◆ Provided data
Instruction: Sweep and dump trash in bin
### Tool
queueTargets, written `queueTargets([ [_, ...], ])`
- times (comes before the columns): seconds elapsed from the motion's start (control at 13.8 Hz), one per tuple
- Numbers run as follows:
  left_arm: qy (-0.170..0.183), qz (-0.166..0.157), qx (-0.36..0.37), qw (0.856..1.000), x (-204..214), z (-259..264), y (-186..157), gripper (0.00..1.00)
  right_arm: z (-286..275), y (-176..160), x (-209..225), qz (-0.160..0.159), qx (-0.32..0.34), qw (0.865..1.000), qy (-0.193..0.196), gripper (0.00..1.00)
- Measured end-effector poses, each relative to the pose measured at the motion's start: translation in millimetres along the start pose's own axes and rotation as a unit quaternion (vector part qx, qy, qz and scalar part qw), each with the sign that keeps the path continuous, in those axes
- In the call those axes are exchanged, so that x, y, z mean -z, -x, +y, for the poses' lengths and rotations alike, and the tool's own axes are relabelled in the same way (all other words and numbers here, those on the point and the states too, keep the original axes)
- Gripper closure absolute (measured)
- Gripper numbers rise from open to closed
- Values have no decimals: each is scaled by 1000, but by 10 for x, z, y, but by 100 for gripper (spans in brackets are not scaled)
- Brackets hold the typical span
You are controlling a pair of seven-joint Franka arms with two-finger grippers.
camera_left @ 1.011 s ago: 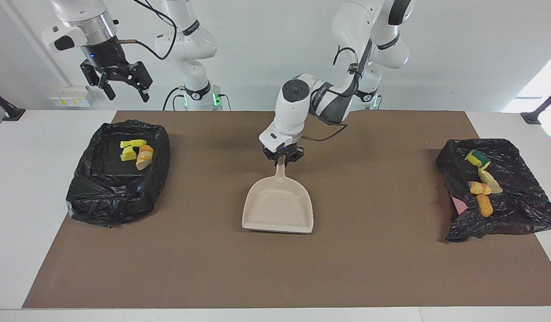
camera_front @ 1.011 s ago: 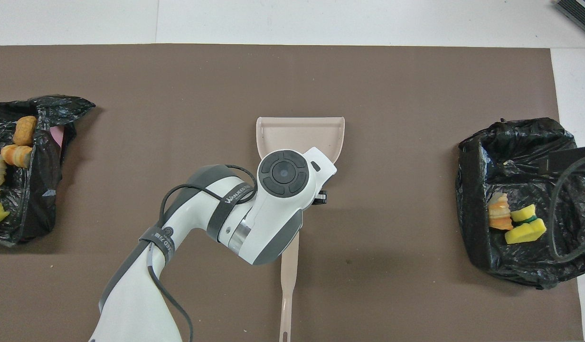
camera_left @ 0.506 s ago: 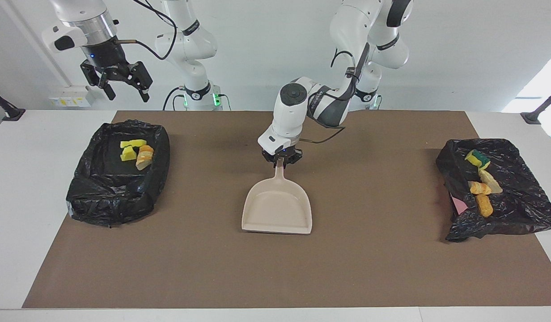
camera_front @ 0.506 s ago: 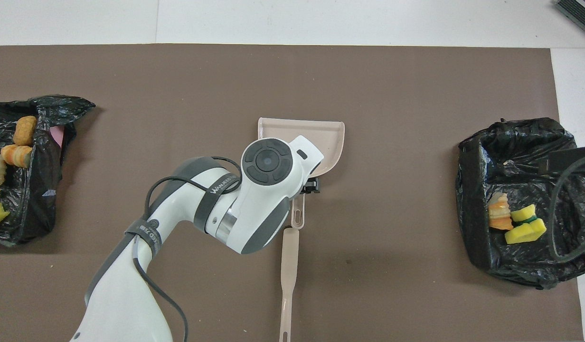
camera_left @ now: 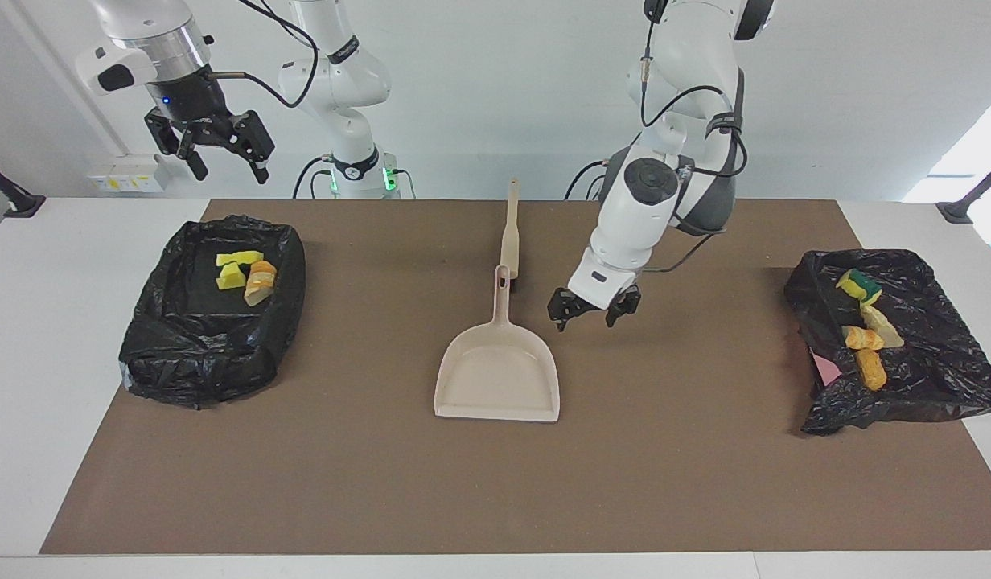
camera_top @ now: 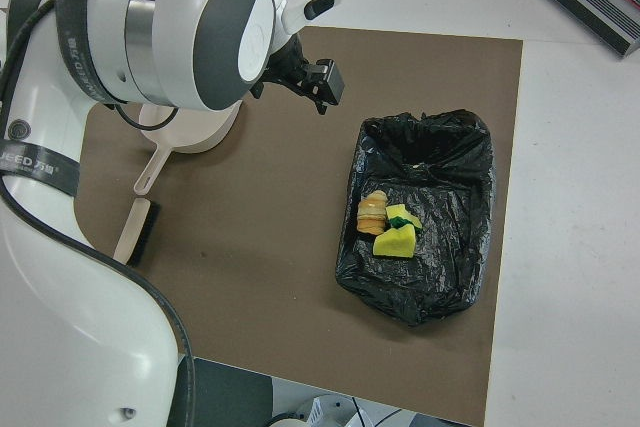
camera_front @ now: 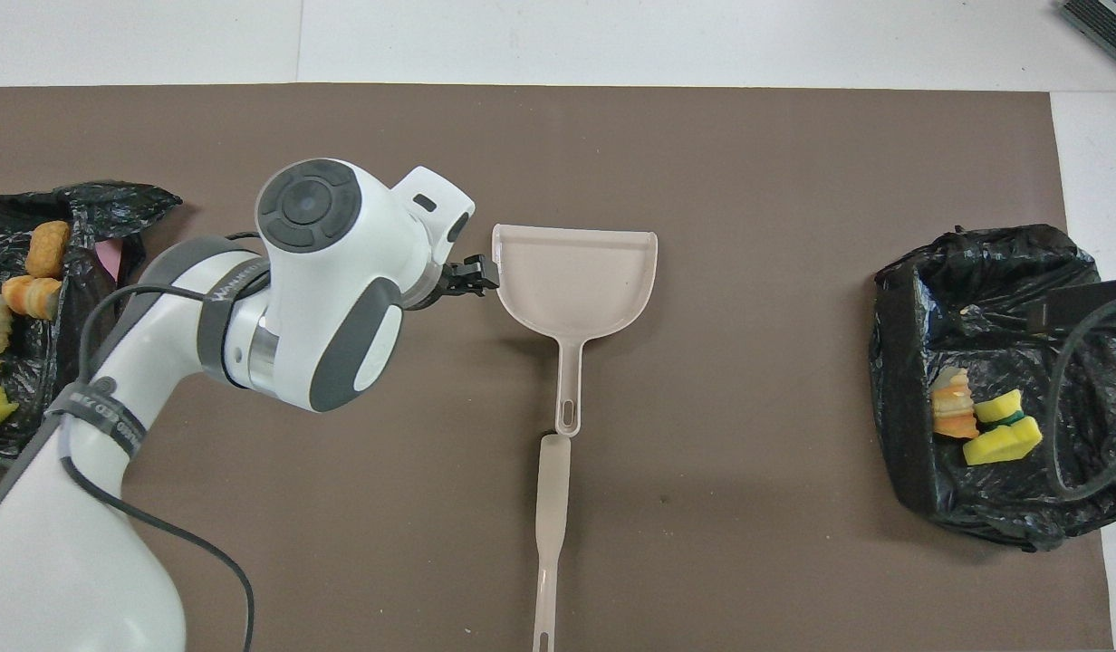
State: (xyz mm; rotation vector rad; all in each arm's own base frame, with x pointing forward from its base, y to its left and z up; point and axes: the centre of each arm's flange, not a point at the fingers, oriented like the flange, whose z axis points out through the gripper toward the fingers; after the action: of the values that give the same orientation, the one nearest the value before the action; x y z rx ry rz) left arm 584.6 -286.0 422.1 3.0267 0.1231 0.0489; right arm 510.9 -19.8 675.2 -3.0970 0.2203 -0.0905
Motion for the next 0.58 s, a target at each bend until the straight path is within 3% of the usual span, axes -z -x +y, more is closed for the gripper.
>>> queueTargets([
  [0.58,-7,-17,-86,996,762,-1290,-491,0,-1,0,0,0,0,1000,0,0],
])
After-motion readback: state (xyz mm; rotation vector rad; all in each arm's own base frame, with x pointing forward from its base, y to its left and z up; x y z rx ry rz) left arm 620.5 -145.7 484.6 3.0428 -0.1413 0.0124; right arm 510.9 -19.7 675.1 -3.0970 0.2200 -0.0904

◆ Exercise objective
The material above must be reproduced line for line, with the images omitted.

◆ Task solution
Instruction: Sweep and dump trash in bin
### Tool
queueTargets, written `queueTargets([ [_, ...], ])`
- times (comes before the columns): seconds elapsed from the motion's start (control at 13.8 Hz), one per tuple
- Numbers run as follows:
  left_arm: qy (-0.170..0.183), qz (-0.166..0.157), qx (-0.36..0.37), qw (0.856..1.000), x (-204..214), z (-259..264), y (-186..157), gripper (0.00..1.00)
  right_arm: z (-286..275), y (-176..160), x (-209..225), qz (-0.160..0.159), qx (-0.32..0.34), qw (0.865..1.000), qy (-0.193..0.196), gripper (0.00..1.00)
- Measured end-effector poses, each relative to the pose measured at the motion's start: translation in millimetres along the start pose's own axes and rotation as a unit quaternion (vector part qx, qy, qz and scalar part qw), each with the sign that keeps the path continuous, in those axes
- In the call those axes are exchanged, so that x, y, z mean -z, -x, +y, for the poses' lengths and rotations alike, and the tool's own axes are relabelled in the same way (all other words and numbers here, those on the point and the states too, keep the original axes)
- Gripper closure absolute (measured)
- Gripper numbers rise from open to closed
- Values have no decimals: each is scaled by 1000, but by 10 for x, z, y, but by 100 for gripper (spans in brackets are not scaled)
- Brackets hold the typical span
You are controlling a pair of seven-joint Franka arms with two-finger grippers.
camera_left @ 1.011 s ago: 
camera_front @ 1.011 s ago: 
camera_left @ 0.506 s ago: 
camera_front @ 0.506 s ago: 
camera_left @ now: 
camera_top @ now: 
camera_front @ now: 
State: (xyz mm; rotation vector rad; all in each arm's own base frame, with x pointing forward from its base, y to its left and z up; point and axes: the centre of each arm's flange, not a point at the fingers, oriented like the flange, whose z axis points out through the gripper toward the fingers; after the action: of the values that give the same orientation, the one nearest the value before the action; x y z rx ry rz) left arm 584.6 -286.0 422.1 3.0267 0.1231 0.0489; right arm 510.9 -19.8 675.2 -3.0970 0.2203 -0.0905
Motion for the next 0.58 s, a target at each bend until the straight path is within 3% of the usual span, axes -z -x +y, more is closed for the gripper.
>>> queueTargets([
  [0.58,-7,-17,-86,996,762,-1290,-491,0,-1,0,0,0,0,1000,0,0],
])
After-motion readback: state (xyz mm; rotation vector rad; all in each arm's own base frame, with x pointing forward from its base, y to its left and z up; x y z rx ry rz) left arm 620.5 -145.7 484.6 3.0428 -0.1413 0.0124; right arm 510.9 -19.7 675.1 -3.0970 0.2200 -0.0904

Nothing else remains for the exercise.